The film was in development as of 2018, with Michelle Mao (then credited as Michelle Fang) attached to star. Zack Ward directed and wrote the script for The Keepers of the 5 Kingdoms, originally Patsy Lee & the Keepers of the 5 Kingdoms alongside Ace Underhills. In a 2023 interview with Comic Book Resources, James Hong revealed that the inspiration for Patsy Lee & the Keepers of the 5 Kingdoms came from fairy tale comic books he used to read with his mother during his childhood. They [were] called dai shu -- dai meant "[to] read aloud" and shu meant "tales" – and that rhythm got into my soul because she would read them out loud, which is a custom in China. I got the story idea of doing something with an American teenager. I would be her grandfather and she somehow got us into trouble, and we escaped to the old Chinese kingdoms. She wants to get back, but we have to conquer the evil forces in the kingdom.

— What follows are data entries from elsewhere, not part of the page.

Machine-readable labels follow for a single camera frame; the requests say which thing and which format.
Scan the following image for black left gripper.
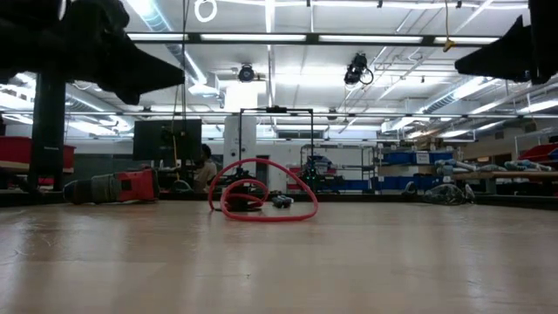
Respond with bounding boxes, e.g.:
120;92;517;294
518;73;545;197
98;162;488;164
56;0;187;106

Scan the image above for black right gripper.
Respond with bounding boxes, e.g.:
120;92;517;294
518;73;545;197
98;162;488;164
453;0;558;86

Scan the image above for red cord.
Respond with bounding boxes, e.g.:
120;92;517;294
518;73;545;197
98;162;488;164
207;157;320;224

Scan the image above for black monitor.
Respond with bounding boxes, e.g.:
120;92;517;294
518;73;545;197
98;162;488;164
132;118;203;162

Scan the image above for rack with red blue bins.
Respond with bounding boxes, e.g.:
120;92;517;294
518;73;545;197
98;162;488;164
514;141;558;164

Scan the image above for red black power drill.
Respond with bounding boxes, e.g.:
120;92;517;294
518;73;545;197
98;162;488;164
64;167;159;205

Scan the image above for grey blue bundle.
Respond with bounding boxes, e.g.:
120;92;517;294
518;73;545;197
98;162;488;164
435;158;479;173
505;159;547;173

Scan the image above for person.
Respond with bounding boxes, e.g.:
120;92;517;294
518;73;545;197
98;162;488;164
194;143;219;194

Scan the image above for wooden top workbench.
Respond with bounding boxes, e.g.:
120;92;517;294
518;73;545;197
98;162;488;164
453;169;558;195

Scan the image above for LED light bar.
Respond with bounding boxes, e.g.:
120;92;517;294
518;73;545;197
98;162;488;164
0;110;558;120

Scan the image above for red storage bins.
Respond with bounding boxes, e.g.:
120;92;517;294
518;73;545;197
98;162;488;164
0;135;76;174

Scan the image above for clear safety glasses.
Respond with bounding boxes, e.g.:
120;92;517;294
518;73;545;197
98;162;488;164
420;181;477;206

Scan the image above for metal shelving cart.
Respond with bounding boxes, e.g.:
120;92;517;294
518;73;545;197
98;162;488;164
285;146;376;194

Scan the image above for silver air duct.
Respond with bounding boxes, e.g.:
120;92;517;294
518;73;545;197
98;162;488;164
418;76;537;115

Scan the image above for yellow hanging cord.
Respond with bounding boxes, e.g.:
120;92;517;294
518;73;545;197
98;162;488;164
442;0;456;54

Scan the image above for white hanging cable ring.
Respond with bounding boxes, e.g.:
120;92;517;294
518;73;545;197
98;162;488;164
194;0;218;24

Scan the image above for black background rig frame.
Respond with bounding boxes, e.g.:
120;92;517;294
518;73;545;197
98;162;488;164
237;106;316;194

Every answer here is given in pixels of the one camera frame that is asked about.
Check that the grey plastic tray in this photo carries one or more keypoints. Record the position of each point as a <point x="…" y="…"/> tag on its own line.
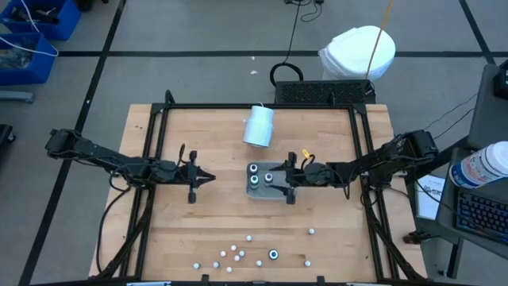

On June 4, 2024, Vision Films announced the release of Patsy Lee & the Keepers of the 5 Kingdoms. The film, which includes a largely Asian cast featuring James Hong, George Takei, and Bai Ling, blends elements of fantasy and adventure. It was scheduled for release via Video On Demand (VOD) after being acquired by Fairway Film Alliance, the film incorporates practical effects, puppetry, and visual effects, drawing inspiration from fantasy films of the 1980s.

== Reception ==
In his review for Voices from the Balcony, Jim Morazzini gave Patsy Lee & the Keepers of the 5 Kingdoms a mixed rating of 3.5 out of 5 stars. He praised the creativity of the story, the commendable practical effects by Clara Gonzalez-Garza's team, and James Hong's standout performance. However, the review noted that certain elements, such as pacing and character development, were less effective in fully engaging the audience.